Resist We Much on November 11, 2012 at 10:17 PM
An individual with a modicum of integrity would have stopped 30 posts ago, but this brain dead idiot is like the energizer bunny…who is no longer powered by American workers due to the policies of his deities.
tom daschle concerned on November 11, 2012 at 10:18 PM
Let’s take FY2005:
In 2005 ALONE, there was a 15% INCREASE in revenue, as is stated in this report from the OMB:
http://www.fms.treas.gov/mts/mts0305.pdf
In 2005, the New York Times reported a dramatic FIFTEEN PERCENT increase in federal tax revenues:
http://www.nytimes.com/2005/07/13/business/13deficit.html
Oh, lookie, I found another left-leaning news organisation that confirms revenues by 15% in 2005. From WaPo:
http://www.washingtonpost.com/wp-dyn/content/article/2005/05/04/AR2005050402134.html
Resist We Much on November 11, 2012 at 10:18 PM
With regard to capital gains tax cuts, even factcheck.org acknowledges that “capital gains tax receipts did increase greatly from 2003 to 2006.”
http://www.factcheck.org/taxes/supply-side_spin.html
In 2006, the CBO released the tax revenue numbers. Federal tax revenues surged in the first eight months of 2005 fiscal year by 187 billion dollars. That represented a 15.4% rise in federal tax receipts over 2004. Individual and corporate income tax receipts have exploded like a cap let off a geyser, up 30% in the two years since the tax cut.

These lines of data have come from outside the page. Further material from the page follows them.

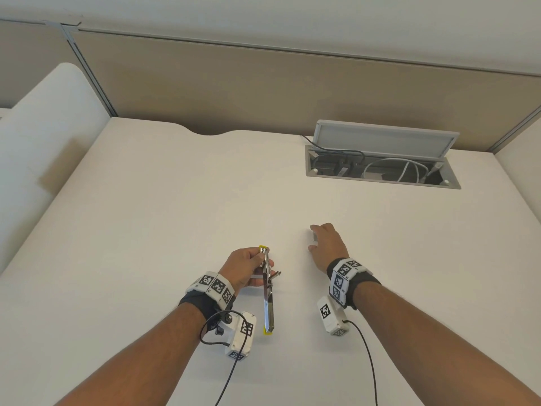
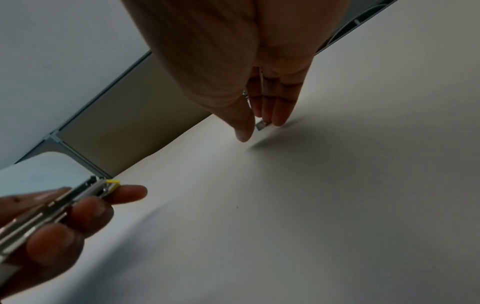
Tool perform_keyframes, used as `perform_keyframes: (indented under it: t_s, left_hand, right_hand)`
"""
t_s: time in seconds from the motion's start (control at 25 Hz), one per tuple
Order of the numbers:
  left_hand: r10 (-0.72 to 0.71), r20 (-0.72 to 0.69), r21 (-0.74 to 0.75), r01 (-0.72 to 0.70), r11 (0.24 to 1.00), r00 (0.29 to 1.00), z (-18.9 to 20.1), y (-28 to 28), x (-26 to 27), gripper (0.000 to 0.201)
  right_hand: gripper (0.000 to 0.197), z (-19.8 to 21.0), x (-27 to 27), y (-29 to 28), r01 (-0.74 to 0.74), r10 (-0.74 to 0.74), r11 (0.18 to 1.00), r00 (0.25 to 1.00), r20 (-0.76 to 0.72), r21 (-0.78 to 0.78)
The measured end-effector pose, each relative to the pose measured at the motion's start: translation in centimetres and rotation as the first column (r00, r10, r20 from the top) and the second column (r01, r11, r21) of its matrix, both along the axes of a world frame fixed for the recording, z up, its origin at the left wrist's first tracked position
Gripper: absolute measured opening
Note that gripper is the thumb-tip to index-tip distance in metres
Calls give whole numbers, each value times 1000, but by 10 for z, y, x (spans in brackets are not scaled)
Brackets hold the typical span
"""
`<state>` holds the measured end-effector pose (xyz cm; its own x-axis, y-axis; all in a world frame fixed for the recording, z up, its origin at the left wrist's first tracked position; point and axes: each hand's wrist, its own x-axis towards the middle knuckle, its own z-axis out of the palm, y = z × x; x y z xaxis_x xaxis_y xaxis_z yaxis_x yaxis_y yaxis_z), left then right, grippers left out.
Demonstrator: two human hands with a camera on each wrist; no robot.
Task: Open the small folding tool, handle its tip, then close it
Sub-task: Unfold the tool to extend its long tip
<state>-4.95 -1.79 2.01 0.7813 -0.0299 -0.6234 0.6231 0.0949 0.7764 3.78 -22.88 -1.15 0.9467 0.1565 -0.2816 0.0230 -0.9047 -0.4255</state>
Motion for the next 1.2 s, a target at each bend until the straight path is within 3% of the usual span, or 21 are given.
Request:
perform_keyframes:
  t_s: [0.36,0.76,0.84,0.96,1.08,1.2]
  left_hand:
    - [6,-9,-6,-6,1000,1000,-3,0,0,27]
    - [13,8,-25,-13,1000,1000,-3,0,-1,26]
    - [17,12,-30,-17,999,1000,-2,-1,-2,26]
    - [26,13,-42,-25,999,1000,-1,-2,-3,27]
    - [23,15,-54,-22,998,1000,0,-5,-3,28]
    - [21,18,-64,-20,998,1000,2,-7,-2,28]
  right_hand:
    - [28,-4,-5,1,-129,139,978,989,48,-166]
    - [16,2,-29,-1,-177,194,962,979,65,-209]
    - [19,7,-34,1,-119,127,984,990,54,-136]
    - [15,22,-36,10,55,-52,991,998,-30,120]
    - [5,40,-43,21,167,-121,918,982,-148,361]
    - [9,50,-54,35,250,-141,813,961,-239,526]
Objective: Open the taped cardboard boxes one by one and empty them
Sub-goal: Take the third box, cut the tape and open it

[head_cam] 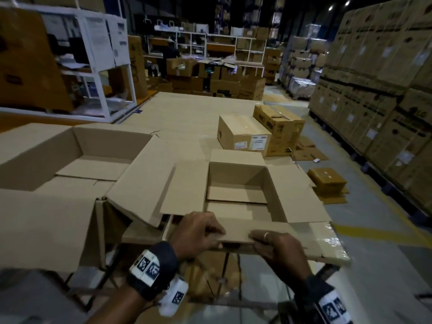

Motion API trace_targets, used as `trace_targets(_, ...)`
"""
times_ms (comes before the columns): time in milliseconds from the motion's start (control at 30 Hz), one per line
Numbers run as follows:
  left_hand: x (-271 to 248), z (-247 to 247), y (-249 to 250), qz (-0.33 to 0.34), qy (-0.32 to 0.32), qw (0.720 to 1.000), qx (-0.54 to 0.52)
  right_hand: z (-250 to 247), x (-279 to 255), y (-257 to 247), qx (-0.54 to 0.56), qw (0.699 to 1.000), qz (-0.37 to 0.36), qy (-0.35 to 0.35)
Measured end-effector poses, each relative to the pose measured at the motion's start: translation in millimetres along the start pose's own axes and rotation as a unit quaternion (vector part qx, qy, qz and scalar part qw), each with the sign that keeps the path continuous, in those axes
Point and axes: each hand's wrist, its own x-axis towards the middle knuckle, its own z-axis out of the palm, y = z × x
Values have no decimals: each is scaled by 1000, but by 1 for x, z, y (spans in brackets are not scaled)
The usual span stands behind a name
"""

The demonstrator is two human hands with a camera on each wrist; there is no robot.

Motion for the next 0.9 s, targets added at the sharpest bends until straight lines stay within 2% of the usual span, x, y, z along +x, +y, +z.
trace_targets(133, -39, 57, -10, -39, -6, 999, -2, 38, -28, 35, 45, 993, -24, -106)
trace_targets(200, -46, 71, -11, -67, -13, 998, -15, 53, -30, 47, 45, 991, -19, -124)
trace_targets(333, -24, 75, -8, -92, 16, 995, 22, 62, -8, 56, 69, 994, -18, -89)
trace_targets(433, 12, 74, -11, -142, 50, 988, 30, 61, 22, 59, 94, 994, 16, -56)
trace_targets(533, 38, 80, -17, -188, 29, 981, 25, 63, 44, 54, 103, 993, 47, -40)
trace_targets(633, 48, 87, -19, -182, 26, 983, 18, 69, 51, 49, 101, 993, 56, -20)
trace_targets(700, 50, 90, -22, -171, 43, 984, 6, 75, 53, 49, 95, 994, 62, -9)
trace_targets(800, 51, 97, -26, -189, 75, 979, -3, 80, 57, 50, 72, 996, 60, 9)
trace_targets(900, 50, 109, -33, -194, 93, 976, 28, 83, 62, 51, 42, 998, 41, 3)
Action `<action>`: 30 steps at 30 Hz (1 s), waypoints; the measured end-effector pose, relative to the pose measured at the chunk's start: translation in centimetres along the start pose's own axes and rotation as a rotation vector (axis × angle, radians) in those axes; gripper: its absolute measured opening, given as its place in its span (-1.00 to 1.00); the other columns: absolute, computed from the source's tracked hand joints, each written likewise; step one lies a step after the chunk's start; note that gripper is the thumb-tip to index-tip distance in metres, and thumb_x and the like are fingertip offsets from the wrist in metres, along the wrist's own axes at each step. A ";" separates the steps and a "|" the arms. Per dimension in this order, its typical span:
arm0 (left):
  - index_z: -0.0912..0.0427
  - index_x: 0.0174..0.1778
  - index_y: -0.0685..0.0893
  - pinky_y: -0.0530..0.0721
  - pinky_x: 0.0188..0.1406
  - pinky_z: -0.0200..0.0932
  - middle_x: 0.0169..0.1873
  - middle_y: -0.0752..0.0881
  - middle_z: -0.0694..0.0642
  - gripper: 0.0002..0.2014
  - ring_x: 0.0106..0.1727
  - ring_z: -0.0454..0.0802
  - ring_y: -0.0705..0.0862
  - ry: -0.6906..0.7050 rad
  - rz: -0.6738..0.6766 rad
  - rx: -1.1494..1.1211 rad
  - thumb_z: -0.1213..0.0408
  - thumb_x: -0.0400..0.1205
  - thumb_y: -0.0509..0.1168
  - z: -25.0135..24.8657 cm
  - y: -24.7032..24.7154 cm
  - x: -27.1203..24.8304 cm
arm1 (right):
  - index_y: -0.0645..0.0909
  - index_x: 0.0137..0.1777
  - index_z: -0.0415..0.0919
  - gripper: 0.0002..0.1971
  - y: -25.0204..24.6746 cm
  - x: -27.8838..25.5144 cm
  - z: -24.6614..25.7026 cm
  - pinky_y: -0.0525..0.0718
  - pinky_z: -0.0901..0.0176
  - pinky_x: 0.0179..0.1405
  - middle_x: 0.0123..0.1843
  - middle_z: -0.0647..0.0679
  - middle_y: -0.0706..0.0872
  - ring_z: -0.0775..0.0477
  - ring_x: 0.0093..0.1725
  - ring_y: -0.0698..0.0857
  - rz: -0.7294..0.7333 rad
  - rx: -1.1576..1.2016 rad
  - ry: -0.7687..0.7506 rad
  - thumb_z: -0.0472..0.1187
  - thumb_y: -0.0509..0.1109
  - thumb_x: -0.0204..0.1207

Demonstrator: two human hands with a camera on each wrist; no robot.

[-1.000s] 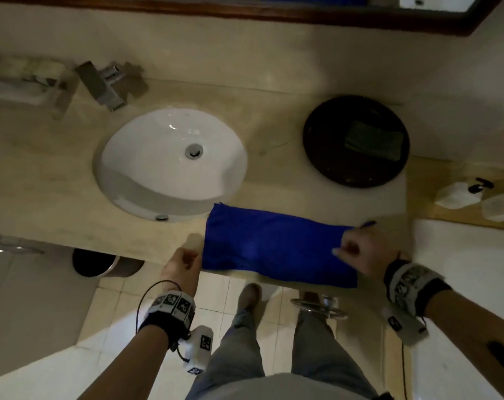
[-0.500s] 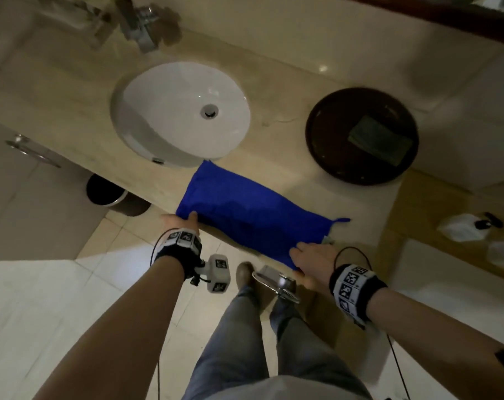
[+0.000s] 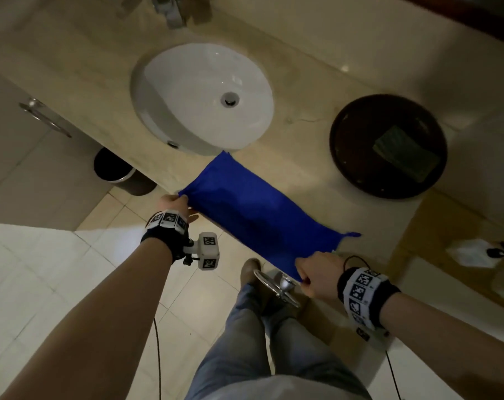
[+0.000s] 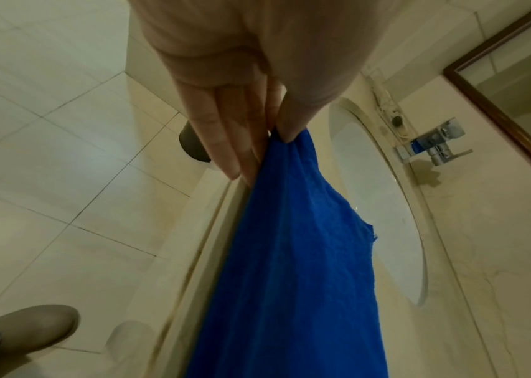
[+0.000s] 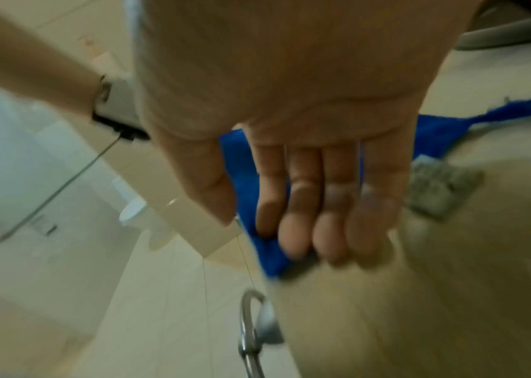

In a letter written by Peter R. Orszag on May 18, 2007, ( Orszag was Director of CBO “Congressional Budget Office” at the time), he stated, “receipts as a share of GDP rose from 16.5% to 18.4 %.” The period was from 2003- 2006. Orszag later became Director of the Office of Management and Budget for Obama. I assume he is not a Tea Partier? LOL. ( BTW, he recommended that we keep ALL the Bush tax cuts, even for the rich, for the next 2 years.) Orszag also stated in the same letter, “Total Federal revenues grew by about 625 billion dollars, or 35%, between fiscal year 2003 and fiscal year 2006? and then continued, “Had revenues grown at the same rate as the overall economy between 2003 and 2006, Federal receipts would have increased by only 373 billion dollars. The other 252 billion dollars of the actual increase in revenues represents growth in excess of GDP growth.”
http://www.cbo.gov/ftpdocs/77xx/doc7718/EffectiveTaxRates.pdf
You also may want to check, “United States Department of the Treasury, Fact sheets – Taxes, History of the U.S.Tax System” or treasurydirect.gov.